AIM OF THE TASK: Which lines of the records below contain the word "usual"? Copy each of them out.

EXTRACTED ENTRIES:
• • •

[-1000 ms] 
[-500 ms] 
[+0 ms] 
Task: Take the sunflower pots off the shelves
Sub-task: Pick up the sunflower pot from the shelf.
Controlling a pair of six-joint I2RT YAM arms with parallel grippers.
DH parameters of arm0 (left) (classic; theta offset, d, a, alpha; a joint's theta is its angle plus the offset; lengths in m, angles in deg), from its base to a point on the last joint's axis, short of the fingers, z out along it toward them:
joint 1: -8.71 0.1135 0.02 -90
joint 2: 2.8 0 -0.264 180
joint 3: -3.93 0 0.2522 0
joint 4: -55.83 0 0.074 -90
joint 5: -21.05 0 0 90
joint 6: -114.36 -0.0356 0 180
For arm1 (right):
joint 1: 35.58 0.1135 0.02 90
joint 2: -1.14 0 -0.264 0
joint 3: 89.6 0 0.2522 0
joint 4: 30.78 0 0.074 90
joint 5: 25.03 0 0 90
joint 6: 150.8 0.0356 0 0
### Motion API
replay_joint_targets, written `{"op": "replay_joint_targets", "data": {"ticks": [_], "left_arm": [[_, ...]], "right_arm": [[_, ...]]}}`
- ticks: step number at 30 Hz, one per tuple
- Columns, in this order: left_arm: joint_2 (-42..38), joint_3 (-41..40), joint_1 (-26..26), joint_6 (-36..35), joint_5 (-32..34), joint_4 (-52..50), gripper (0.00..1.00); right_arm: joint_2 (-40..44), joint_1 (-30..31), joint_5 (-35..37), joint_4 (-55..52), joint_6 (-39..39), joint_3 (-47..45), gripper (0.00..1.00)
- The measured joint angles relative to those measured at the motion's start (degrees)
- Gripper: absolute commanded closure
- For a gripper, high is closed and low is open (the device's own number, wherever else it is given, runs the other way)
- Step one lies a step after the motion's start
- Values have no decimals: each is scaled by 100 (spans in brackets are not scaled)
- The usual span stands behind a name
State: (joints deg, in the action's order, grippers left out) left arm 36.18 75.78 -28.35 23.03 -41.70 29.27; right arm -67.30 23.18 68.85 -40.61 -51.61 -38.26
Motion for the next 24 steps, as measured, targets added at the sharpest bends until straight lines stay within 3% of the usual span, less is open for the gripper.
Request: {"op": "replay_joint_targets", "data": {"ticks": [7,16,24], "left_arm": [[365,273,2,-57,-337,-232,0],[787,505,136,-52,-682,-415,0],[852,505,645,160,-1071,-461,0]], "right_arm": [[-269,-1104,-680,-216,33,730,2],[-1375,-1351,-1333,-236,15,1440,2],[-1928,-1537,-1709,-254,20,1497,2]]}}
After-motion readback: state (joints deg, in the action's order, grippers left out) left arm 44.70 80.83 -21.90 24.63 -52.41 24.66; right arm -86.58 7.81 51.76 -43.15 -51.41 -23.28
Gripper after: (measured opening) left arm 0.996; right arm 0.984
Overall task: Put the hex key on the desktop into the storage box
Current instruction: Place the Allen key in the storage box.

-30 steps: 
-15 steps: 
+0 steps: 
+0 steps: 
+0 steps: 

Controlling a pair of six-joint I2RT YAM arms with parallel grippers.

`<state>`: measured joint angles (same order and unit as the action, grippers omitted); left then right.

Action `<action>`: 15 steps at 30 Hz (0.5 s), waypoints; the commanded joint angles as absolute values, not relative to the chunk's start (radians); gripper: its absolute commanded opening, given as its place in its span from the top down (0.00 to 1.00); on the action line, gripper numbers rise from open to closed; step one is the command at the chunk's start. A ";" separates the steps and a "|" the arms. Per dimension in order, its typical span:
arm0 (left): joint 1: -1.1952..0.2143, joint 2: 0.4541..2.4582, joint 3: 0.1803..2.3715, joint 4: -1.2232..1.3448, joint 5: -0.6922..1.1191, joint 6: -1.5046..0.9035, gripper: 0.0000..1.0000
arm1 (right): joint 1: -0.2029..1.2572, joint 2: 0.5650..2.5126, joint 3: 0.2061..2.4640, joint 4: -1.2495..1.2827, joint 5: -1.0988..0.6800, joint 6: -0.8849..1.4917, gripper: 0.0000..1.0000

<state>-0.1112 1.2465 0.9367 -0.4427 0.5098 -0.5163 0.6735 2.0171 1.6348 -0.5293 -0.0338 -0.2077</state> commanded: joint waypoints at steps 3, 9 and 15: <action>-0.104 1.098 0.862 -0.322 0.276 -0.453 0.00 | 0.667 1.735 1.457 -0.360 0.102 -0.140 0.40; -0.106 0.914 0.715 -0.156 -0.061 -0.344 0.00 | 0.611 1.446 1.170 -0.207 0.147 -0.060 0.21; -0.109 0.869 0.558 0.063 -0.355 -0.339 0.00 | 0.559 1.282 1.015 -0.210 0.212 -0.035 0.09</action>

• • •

PROBLEM SOLUTION:
- The usual span stands behind a name
Motion for the next 24 steps, as measured, targets added at the sharpest bends until straight lines stay within 3% of the usual span, less is open for the gripper.

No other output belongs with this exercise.